Pumped-up pensions squeeze city

Hikes approved in ’01, ’05 threaten budget for years to come.

Atlanta has been rocked by the deep recession of the past two years, like most cities. But the city has a huge financial problem caused not by the global downturn, but by its own leaders.

In 2001 and 2005, the Atlanta City Council approved substantial increases in pension benefits for city workers — but didn’t figure out how to pay for them. Those decisions are not only hobbling city finances now, they threaten to cripple the city budget for years to come.

In the 2002 fiscal year, when Mayor Shirley Franklin took office, the city paid $43 million to its employee pension plans. As of June 30, that cost had more than tripled, to $136 million, according to official City Council pension reports.

As a result, Atlanta has had to shovel tens of millions of dollars more into worker pensions, even as the city’s revenues have declined and officials have laid off hundreds of workers. And residents have paid ever larger chunks of their property taxes to city worker retirement plans.

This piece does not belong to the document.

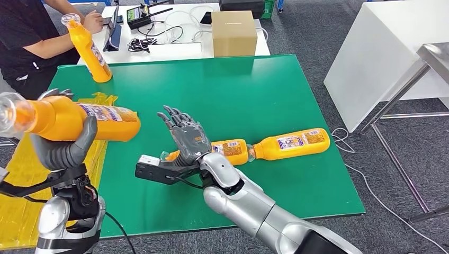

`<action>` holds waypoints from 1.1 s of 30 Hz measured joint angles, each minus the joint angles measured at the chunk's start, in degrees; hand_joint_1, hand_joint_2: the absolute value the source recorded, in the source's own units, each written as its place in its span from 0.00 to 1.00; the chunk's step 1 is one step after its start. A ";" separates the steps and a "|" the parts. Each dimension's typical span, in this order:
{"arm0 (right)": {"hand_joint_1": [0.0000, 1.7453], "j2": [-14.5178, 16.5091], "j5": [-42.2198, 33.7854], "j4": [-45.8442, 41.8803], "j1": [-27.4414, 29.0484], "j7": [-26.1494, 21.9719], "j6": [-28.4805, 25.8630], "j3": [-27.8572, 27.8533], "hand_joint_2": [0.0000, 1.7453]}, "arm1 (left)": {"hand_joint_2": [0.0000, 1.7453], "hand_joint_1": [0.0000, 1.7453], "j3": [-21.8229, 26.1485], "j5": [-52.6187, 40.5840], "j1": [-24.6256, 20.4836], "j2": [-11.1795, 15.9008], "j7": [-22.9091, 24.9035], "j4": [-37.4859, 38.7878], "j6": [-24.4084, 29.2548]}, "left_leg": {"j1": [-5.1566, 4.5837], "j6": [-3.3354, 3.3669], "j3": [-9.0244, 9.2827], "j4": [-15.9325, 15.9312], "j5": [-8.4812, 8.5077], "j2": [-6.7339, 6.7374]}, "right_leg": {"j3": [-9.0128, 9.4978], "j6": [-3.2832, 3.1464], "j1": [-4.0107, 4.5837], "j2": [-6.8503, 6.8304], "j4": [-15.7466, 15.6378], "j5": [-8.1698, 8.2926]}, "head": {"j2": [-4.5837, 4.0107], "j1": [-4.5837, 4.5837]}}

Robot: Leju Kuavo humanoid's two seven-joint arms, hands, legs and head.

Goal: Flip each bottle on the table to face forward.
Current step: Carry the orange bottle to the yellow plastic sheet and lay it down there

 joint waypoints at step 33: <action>0.00 -16.02 -3.46 -31.70 19.86 -6.44 5.27 -13.45 0.00 | 1.00 1.00 13.43 -103.85 3.75 6.10 18.88 17.87 23.13 | 0.05 -0.04 -0.03 -0.03 0.04 -0.01 | -0.05 -0.01 0.01 0.02 -0.05 0.01 | 0.00 -0.01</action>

During the last fiscal year, at least 17.5 percent — $100 million — of the city’s general fund budget went to pension costs. That’s money that didn’t pay for more cops on the street, fixing potholes or picking up trash. Whatever the cost is this fiscal year — it will be set by actuaries later this year — it will be much larger than the $56 million the city expects to raise through a 3 mill property tax increase approved by a divided City Council this summer.

In 2001 and 2005, the City Council dramatically increased pension benefits — in some cases increasing them 50 percent — for city workers. The city has no Social Security for its employees and pay is generally less than surrounding areas. The city saw its pension program as a way to attract and keep employees, especially cops and firefighters.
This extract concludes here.